» **Work request**
Please return only the lines from the one holding "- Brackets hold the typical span" through the one holding "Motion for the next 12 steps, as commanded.", exactly as they appear in the records below, both ends included.

Content starts

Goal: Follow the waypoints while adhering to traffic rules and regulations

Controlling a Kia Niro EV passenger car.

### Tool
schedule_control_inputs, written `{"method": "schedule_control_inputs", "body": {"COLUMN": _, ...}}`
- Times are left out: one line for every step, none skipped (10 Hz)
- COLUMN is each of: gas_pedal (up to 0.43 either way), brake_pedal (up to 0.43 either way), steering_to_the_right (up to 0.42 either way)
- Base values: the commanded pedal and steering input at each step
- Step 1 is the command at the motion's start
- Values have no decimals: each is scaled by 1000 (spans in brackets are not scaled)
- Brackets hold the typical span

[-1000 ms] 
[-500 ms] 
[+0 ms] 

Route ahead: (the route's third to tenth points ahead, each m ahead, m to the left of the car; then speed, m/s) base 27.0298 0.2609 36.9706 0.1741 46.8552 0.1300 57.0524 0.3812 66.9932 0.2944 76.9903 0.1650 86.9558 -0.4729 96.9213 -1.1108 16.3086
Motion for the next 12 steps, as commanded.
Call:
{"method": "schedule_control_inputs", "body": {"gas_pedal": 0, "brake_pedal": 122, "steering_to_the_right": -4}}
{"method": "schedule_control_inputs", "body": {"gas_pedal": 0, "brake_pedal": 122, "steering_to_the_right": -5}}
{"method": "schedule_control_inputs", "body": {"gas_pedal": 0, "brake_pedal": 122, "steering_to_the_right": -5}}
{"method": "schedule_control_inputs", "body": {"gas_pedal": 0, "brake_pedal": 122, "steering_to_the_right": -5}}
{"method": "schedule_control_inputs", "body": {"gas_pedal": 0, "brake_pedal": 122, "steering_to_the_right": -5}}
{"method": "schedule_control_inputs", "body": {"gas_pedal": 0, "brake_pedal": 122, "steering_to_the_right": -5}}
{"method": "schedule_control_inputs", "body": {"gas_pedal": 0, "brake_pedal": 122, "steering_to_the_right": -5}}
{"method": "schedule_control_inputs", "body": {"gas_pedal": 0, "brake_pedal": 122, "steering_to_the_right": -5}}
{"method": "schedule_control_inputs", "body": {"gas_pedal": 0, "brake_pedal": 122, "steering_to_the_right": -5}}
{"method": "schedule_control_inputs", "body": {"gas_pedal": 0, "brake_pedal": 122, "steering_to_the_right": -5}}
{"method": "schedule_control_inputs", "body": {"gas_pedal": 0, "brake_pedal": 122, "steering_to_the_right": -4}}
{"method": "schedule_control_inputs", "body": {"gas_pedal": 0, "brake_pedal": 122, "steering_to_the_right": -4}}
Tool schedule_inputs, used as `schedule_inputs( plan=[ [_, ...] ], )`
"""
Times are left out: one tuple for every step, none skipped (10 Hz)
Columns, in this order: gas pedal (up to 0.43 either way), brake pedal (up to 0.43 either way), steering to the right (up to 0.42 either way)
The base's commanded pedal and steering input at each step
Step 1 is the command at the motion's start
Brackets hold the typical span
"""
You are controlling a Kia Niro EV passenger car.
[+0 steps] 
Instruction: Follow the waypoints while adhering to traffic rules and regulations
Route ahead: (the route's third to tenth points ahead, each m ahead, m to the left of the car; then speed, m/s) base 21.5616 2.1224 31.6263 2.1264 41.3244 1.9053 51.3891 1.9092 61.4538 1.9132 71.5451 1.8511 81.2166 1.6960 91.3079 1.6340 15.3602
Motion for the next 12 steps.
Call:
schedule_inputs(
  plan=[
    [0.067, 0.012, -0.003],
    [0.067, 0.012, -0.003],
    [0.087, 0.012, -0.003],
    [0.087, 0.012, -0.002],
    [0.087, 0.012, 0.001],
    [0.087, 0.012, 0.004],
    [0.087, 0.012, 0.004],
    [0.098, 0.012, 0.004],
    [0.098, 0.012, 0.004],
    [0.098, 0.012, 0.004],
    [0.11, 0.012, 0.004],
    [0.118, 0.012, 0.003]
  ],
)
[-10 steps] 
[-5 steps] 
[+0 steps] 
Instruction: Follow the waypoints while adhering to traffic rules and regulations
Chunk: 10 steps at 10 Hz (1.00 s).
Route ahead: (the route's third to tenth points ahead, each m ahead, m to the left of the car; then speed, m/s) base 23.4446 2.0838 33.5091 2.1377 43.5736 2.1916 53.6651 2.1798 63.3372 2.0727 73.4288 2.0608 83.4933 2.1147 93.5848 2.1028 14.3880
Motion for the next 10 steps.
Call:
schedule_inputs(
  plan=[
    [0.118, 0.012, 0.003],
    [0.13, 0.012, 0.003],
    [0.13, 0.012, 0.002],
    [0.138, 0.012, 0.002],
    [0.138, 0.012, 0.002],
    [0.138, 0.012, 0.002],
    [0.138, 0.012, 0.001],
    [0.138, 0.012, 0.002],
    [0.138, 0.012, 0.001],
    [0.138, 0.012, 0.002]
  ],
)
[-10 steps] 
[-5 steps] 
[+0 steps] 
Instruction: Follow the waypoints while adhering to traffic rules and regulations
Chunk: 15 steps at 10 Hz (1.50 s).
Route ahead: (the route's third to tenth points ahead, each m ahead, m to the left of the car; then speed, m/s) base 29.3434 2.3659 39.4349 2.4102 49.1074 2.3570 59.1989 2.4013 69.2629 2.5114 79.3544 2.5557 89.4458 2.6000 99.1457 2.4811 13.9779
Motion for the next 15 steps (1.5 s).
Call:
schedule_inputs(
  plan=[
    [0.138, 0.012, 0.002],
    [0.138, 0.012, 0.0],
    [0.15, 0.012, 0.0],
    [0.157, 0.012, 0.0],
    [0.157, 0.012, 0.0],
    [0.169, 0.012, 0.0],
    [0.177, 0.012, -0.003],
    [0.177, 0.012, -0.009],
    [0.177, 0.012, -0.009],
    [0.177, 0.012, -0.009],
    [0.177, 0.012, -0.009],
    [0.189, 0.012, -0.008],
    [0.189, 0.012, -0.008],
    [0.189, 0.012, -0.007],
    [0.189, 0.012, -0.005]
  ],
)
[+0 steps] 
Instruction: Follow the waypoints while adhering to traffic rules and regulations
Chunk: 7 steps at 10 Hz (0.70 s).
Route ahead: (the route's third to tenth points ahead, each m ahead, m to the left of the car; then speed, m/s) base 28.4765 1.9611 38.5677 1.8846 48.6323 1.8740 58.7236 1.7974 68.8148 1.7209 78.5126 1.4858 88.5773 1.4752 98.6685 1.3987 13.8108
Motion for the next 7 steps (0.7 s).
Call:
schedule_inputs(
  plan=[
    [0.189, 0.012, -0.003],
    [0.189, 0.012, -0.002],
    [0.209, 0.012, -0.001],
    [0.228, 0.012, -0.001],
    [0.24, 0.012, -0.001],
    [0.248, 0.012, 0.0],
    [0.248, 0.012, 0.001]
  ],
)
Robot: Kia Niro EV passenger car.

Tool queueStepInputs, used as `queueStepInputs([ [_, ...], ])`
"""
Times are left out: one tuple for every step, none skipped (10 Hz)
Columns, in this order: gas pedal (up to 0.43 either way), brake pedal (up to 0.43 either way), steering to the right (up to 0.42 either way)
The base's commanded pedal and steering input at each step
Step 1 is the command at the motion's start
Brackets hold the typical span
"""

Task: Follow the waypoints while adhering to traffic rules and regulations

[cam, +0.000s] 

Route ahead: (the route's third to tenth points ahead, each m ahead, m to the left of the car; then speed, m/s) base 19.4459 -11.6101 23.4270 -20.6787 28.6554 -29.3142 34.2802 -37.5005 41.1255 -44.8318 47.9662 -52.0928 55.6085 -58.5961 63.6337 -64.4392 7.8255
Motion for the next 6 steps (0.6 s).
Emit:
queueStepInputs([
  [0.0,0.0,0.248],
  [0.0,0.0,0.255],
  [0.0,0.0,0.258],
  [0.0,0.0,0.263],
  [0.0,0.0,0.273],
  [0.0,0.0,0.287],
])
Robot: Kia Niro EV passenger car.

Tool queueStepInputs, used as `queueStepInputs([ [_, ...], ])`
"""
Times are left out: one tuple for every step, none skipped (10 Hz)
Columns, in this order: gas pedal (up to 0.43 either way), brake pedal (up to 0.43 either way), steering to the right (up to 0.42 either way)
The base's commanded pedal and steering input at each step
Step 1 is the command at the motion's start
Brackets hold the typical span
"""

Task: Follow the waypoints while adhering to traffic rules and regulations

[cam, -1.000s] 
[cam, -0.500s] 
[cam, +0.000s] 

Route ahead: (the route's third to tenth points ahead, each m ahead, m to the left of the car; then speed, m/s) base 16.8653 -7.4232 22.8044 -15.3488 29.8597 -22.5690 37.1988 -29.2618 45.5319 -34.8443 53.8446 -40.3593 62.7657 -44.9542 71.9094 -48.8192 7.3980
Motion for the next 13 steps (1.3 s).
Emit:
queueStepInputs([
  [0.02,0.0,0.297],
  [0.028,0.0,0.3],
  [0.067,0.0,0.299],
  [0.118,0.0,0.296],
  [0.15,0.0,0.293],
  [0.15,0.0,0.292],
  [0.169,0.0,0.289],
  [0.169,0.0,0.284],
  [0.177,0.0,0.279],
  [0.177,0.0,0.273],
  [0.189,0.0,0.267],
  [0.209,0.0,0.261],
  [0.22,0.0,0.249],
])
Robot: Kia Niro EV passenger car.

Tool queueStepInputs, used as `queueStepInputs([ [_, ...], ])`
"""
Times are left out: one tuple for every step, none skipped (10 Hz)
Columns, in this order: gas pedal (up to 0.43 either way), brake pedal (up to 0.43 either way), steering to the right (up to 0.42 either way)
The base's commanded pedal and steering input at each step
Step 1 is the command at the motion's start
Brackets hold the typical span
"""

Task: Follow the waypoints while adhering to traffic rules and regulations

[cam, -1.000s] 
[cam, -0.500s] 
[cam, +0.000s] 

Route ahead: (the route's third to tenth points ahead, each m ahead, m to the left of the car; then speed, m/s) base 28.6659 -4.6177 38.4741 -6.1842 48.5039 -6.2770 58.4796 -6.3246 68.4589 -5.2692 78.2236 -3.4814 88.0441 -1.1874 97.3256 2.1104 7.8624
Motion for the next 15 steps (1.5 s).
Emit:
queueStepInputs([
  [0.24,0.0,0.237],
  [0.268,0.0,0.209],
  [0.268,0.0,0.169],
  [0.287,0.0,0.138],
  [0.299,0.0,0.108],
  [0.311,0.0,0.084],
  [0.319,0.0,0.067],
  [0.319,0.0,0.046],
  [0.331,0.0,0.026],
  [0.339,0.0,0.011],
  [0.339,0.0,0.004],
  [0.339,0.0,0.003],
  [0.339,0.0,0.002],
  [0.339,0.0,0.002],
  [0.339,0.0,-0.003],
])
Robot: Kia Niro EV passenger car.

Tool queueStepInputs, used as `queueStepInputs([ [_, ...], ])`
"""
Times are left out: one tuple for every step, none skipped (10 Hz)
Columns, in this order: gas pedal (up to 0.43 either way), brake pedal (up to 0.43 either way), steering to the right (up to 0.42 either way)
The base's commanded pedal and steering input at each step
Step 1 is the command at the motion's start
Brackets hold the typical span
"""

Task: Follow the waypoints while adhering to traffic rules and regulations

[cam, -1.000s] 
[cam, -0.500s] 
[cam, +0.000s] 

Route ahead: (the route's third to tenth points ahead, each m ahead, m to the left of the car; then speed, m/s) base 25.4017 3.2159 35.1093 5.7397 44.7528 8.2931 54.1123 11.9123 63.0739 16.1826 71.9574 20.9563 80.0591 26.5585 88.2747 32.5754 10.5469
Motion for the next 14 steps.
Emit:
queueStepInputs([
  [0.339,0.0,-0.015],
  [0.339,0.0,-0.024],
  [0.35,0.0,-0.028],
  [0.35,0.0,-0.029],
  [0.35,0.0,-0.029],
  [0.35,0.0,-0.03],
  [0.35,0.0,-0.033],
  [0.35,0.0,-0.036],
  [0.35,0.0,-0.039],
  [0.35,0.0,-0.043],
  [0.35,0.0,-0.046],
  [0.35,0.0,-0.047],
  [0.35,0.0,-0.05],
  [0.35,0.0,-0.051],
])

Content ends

» **Output of the exercise**
- Brackets hold the typical span

[-1000 ms] 
[-500 ms] 
[+0 ms] 

Route ahead: (the route's third to tenth points ahead, each m ahead, m to the left of the car; then speed, m/s) base 27.0298 0.2609 36.9706 0.1741 46.8552 0.1300 57.0524 0.3812 66.9932 0.2944 76.9903 0.1650 86.9558 -0.4729 96.9213 -1.1108 16.3086
Motion for the next 12 steps, as commanded.

The exercise requires no further answer.